= Beginning of Section =

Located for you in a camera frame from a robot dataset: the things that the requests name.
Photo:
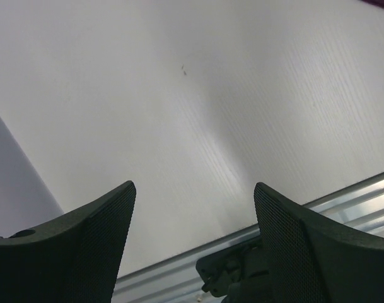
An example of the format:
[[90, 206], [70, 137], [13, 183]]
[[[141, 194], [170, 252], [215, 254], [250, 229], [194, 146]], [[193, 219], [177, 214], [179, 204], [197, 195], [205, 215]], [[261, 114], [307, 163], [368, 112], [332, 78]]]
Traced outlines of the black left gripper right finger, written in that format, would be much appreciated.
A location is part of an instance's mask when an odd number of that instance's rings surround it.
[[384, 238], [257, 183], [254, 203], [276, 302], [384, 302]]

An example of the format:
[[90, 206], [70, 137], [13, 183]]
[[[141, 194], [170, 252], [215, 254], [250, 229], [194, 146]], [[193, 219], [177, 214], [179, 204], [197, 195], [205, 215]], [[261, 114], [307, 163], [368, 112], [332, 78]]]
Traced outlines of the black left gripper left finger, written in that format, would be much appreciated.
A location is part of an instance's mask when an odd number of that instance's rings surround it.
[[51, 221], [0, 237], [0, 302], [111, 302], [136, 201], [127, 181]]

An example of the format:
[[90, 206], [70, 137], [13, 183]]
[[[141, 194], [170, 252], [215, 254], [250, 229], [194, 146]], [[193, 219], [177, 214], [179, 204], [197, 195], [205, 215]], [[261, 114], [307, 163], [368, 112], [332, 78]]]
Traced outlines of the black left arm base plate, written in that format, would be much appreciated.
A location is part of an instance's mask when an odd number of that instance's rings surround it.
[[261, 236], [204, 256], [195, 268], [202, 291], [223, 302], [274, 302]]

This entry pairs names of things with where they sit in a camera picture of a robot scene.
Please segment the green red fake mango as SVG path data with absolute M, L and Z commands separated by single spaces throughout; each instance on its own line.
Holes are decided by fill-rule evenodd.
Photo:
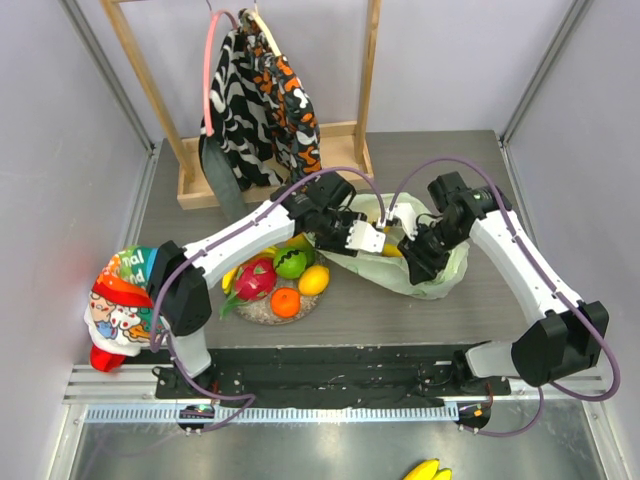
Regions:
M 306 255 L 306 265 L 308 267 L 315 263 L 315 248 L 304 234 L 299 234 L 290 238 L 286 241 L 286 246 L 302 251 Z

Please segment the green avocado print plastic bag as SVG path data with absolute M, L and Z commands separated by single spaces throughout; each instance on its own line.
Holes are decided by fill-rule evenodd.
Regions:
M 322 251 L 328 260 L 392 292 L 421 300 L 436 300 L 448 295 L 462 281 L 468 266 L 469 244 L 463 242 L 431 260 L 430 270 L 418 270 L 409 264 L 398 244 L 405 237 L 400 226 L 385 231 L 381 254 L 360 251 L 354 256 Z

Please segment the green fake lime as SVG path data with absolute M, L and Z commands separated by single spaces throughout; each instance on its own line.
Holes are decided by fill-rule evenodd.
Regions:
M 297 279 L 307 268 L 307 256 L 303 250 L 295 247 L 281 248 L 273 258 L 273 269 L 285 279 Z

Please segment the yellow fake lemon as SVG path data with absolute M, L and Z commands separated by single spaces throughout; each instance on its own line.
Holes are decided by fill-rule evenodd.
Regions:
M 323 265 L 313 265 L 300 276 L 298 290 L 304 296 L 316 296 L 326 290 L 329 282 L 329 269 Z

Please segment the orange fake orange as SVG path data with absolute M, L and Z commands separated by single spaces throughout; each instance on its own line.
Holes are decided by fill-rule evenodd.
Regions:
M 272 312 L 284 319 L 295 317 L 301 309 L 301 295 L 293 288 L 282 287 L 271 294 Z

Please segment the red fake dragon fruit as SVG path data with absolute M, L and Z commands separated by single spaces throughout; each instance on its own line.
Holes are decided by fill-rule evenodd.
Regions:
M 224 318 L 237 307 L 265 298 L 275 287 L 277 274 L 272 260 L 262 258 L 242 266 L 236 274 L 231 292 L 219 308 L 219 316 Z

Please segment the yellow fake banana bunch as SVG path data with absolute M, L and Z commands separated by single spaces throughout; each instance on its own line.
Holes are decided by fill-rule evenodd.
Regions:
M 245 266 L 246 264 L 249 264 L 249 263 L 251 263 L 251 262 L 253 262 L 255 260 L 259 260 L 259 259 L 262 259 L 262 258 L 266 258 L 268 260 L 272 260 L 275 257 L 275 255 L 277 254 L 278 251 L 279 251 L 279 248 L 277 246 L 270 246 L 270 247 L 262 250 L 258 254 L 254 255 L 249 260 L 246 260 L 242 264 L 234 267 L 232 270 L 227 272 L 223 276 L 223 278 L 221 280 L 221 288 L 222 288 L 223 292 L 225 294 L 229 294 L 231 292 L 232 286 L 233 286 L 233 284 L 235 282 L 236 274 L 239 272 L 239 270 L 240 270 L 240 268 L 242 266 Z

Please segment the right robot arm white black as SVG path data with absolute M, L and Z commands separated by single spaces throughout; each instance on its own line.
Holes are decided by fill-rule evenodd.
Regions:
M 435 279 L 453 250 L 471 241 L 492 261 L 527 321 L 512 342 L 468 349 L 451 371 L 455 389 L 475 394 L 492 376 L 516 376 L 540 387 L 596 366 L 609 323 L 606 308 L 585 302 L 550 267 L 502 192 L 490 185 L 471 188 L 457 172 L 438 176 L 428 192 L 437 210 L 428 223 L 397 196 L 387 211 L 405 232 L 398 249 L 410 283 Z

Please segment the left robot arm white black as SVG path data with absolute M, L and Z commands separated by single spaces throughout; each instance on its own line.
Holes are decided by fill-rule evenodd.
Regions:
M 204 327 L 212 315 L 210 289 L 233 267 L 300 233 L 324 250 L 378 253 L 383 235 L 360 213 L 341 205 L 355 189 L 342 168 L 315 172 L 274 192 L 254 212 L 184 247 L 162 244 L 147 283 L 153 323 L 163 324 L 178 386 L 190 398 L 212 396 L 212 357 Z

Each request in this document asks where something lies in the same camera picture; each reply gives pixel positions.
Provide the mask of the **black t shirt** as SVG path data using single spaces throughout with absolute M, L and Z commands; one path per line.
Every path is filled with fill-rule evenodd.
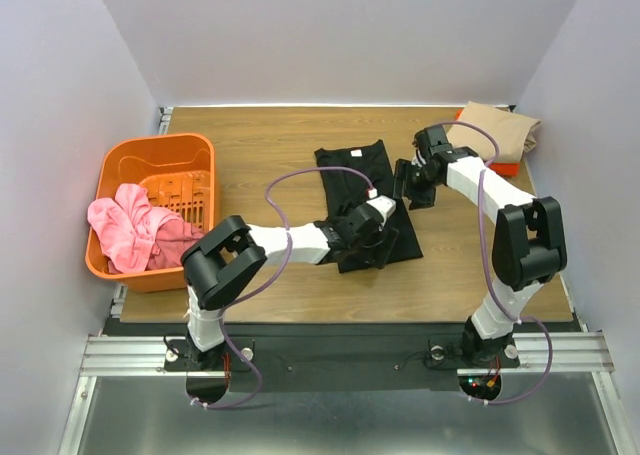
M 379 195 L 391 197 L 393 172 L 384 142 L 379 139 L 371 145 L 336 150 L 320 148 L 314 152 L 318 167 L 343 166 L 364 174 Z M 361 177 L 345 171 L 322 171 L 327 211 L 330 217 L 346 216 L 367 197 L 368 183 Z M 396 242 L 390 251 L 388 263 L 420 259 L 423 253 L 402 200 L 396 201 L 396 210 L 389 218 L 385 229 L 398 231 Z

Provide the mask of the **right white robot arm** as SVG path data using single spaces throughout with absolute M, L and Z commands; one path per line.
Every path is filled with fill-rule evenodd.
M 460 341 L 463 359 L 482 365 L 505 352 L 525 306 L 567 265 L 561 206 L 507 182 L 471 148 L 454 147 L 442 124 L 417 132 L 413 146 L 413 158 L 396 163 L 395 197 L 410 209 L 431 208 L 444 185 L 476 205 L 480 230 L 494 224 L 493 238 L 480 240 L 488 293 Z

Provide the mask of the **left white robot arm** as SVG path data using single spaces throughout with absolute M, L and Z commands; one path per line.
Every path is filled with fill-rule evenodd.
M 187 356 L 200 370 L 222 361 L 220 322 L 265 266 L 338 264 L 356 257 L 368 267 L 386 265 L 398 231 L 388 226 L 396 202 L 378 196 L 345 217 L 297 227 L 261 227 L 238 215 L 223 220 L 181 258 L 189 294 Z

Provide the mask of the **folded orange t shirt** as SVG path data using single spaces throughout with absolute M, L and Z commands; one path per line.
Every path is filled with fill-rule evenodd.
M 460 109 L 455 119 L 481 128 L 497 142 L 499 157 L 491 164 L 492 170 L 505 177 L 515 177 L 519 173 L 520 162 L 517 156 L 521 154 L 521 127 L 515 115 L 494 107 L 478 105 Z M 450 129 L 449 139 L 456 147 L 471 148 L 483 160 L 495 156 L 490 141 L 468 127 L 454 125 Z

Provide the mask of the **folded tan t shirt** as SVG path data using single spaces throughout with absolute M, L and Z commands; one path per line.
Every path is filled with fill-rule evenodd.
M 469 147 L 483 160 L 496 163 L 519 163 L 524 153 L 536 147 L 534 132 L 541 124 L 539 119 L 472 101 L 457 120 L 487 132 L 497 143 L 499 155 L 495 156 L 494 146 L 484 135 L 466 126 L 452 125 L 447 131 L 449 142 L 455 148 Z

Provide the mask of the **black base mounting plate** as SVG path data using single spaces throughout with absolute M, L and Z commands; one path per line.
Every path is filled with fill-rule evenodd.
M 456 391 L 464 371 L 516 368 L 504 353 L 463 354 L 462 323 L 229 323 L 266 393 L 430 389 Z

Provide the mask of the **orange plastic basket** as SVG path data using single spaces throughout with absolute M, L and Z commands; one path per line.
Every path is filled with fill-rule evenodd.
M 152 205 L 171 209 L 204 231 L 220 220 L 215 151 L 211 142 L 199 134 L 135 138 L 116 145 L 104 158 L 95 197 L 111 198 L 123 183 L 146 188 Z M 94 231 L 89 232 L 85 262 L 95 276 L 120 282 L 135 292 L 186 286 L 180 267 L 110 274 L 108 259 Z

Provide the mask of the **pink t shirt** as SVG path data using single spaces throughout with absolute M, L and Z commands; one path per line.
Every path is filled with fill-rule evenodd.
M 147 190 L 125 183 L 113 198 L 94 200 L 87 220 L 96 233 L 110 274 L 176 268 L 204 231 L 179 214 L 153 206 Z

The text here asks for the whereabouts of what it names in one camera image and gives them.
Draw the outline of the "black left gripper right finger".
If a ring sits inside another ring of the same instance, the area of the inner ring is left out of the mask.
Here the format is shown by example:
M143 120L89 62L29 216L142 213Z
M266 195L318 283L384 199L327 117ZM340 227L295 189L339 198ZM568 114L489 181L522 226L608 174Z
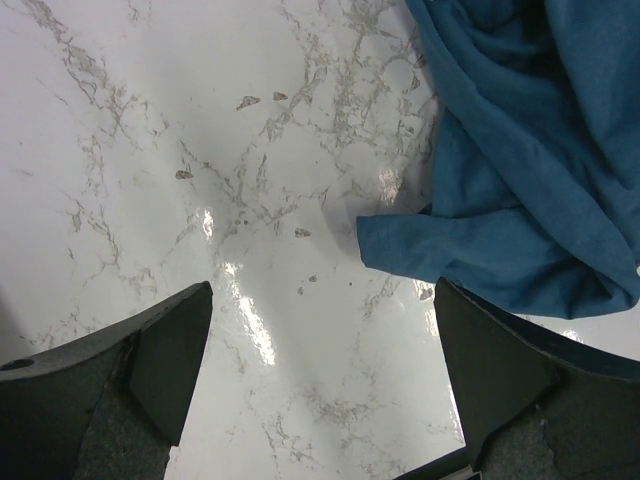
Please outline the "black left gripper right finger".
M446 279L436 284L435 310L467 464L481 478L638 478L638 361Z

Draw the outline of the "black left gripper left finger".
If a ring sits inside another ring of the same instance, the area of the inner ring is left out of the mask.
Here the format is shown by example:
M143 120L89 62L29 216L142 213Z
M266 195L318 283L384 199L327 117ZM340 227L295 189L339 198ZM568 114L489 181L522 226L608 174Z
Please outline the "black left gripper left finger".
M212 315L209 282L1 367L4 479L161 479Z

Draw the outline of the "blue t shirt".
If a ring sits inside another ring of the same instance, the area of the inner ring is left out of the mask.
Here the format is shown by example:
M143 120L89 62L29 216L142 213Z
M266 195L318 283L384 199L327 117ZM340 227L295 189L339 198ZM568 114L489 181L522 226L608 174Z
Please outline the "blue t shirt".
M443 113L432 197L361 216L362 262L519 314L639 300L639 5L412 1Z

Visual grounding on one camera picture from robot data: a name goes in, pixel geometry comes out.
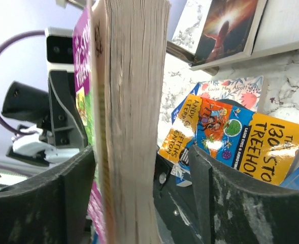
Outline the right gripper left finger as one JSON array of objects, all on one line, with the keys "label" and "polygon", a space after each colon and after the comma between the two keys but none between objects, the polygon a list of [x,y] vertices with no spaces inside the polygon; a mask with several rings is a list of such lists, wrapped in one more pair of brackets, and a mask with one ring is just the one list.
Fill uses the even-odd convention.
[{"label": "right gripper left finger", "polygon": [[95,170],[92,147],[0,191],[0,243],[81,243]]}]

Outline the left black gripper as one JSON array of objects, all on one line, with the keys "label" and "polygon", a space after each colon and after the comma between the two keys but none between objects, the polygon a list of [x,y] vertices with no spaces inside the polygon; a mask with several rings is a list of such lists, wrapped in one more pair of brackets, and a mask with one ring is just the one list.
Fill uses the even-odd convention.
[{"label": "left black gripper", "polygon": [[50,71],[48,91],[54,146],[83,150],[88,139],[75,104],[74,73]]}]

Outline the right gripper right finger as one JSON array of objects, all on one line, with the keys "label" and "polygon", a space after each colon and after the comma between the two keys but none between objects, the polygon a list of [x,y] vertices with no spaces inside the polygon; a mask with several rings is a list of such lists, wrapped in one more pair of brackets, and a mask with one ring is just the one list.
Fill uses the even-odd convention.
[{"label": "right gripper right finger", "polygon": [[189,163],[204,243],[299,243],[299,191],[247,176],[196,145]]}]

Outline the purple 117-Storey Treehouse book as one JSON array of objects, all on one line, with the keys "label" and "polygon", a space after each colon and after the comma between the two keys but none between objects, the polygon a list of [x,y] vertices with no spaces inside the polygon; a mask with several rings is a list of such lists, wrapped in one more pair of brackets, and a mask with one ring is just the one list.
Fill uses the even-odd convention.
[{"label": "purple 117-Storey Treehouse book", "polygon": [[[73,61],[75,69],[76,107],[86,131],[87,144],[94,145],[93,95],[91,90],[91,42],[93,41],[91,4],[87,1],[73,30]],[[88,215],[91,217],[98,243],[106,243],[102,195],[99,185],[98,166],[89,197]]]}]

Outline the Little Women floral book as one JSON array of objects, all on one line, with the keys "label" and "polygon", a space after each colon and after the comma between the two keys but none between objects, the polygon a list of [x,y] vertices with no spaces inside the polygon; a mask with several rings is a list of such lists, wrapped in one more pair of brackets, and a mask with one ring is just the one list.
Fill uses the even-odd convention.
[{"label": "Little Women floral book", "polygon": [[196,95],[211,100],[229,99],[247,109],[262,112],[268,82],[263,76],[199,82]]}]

= End of Section =

*WHAT YOU HAVE TO DO*
Copy word for word the lines above, starting at the line containing "Traced outlines of the black left arm" and ending at the line containing "Please segment the yellow fake lemon", inclusive, with no pictures.

*EXERCISE RESULT*
Traced outlines of the black left arm base plate, written in that format, would be much appreciated.
A location is part of an instance's mask when an odd number of that instance's rings surround it.
[[261, 236], [204, 256], [195, 268], [202, 291], [223, 302], [274, 302]]

This entry pairs names of things with where they sit in a camera picture of a robot scene.
Please segment the green red fake mango as SVG path data with absolute M, L and Z commands separated by single spaces throughout; each instance on its own line.
Holes are decided by fill-rule evenodd.
Photo:
Regions:
M 306 255 L 306 265 L 308 267 L 315 263 L 315 248 L 304 234 L 299 234 L 290 238 L 286 241 L 286 246 L 302 251 Z

Please segment the green avocado print plastic bag as SVG path data with absolute M, L and Z commands separated by single spaces throughout; each instance on its own line.
Holes are decided by fill-rule evenodd.
Regions:
M 322 251 L 328 260 L 392 292 L 421 300 L 436 300 L 448 295 L 462 281 L 468 266 L 469 244 L 463 242 L 431 260 L 430 270 L 418 270 L 409 264 L 398 244 L 405 237 L 400 226 L 385 231 L 381 254 L 360 251 L 354 256 Z

Please segment the green fake lime as SVG path data with absolute M, L and Z commands separated by single spaces throughout; each instance on its own line.
Holes are decided by fill-rule evenodd.
Regions:
M 297 279 L 307 268 L 307 256 L 303 250 L 295 247 L 281 248 L 273 258 L 273 269 L 285 279 Z

Please segment the yellow fake lemon as SVG path data with absolute M, L and Z commands separated by single spaces throughout; each instance on its own line.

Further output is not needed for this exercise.